Returns micro-level and meta-level labels plus centroids for both.

run(data: ndarray, *, X_down: ndarray, **ctx) → dict[source]#

Run this step.

Parameters:

data – The (possibly transformed) input array, shape (n_cells, n_features).
**ctx – Accumulated outputs from previous steps.

Returns:

dict – New context keys produced by this step.

UpsampleStep#

class densitree.steps.upsample.UpsampleStep[source]#

Bases: BaseStep

Assign every original cell to its nearest cluster.

Uses microcluster centroids (fine-grained) for assignment, then maps each microcluster to its metacluster. This is far more accurate than assigning to the few metacluster centroids directly, because microclusters capture local structure that coarse centroids miss.

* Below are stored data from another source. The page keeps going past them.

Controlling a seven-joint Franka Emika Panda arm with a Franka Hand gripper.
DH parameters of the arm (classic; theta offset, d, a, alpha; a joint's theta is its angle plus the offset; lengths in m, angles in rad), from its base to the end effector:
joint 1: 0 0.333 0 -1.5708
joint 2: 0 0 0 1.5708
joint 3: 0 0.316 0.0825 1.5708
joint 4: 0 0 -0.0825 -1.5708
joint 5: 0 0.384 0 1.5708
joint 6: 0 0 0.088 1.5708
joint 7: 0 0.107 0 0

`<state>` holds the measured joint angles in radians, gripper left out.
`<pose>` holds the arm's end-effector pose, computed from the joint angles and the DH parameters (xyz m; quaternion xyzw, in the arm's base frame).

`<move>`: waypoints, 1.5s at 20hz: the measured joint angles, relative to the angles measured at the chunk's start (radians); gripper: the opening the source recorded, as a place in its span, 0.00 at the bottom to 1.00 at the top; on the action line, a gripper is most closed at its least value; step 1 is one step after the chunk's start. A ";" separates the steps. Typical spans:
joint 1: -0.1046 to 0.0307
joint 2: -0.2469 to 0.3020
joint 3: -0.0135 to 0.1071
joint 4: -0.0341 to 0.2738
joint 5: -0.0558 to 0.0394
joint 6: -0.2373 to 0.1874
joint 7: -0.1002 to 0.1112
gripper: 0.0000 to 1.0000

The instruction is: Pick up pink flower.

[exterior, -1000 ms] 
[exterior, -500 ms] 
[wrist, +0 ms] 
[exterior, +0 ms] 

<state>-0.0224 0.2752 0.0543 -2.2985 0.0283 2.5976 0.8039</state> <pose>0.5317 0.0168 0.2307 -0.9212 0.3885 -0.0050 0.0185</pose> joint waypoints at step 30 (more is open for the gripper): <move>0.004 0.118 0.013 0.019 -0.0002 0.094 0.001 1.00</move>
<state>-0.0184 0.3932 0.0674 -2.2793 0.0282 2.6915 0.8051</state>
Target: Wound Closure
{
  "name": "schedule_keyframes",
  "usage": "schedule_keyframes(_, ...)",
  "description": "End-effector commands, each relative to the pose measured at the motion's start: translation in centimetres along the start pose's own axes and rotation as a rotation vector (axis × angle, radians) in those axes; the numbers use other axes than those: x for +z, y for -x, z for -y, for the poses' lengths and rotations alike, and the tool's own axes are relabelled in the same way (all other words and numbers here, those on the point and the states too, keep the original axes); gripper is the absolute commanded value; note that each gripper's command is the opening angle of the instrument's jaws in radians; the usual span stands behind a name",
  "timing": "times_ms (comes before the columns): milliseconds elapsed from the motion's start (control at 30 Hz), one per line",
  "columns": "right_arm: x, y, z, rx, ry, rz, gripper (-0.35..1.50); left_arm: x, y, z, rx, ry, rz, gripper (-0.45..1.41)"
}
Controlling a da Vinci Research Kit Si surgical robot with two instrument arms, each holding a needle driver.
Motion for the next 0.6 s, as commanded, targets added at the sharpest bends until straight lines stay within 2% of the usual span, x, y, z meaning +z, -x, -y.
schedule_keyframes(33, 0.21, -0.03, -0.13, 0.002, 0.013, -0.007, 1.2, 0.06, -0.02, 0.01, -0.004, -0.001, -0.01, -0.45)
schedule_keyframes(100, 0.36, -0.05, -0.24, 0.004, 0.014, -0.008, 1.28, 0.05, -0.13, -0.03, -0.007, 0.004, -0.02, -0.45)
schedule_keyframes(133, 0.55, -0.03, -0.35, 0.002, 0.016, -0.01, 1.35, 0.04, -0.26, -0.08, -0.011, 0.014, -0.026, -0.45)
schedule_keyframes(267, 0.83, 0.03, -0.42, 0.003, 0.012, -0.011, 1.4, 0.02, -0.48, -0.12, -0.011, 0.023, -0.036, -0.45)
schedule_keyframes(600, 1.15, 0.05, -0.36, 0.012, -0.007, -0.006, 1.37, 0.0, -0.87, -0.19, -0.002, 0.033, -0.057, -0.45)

run(data: ndarray, *, centroids: ndarray, micro_centroids: ndarray | None = None, micro_to_meta: ndarray | None = None, down_idx: ndarray, cluster_labels_down: ndarray, **ctx) → dict[source]#

Run this step.

Parameters:

data – The (possibly transformed) input array, shape (n_cells, n_features).
**ctx – Accumulated outputs from previous steps.

Returns:

dict – New context keys produced by this step.

MSTBuilder#

class densitree.steps.mst.MSTBuilder[source]#

Bases: BaseStep

Build a minimum spanning tree connecting cluster centroids.

Each node in the resulting networkx.Graph represents one cluster. Node attributes: - size: number of cells assigned to that cluster - median: per-feature median of cells in that cluster (ndarray)

Edge weights are Euclidean distances between centroids.

run(data: ndarray, *, centroids: ndarray, labels_: ndarray, **ctx) → dict[source]#

Run this step.

Parameters:

data – The (possibly transformed) input array, shape (n_cells, n_features).
**ctx – Accumulated outputs from previous steps.

Returns:

dict – New context keys produced by this step.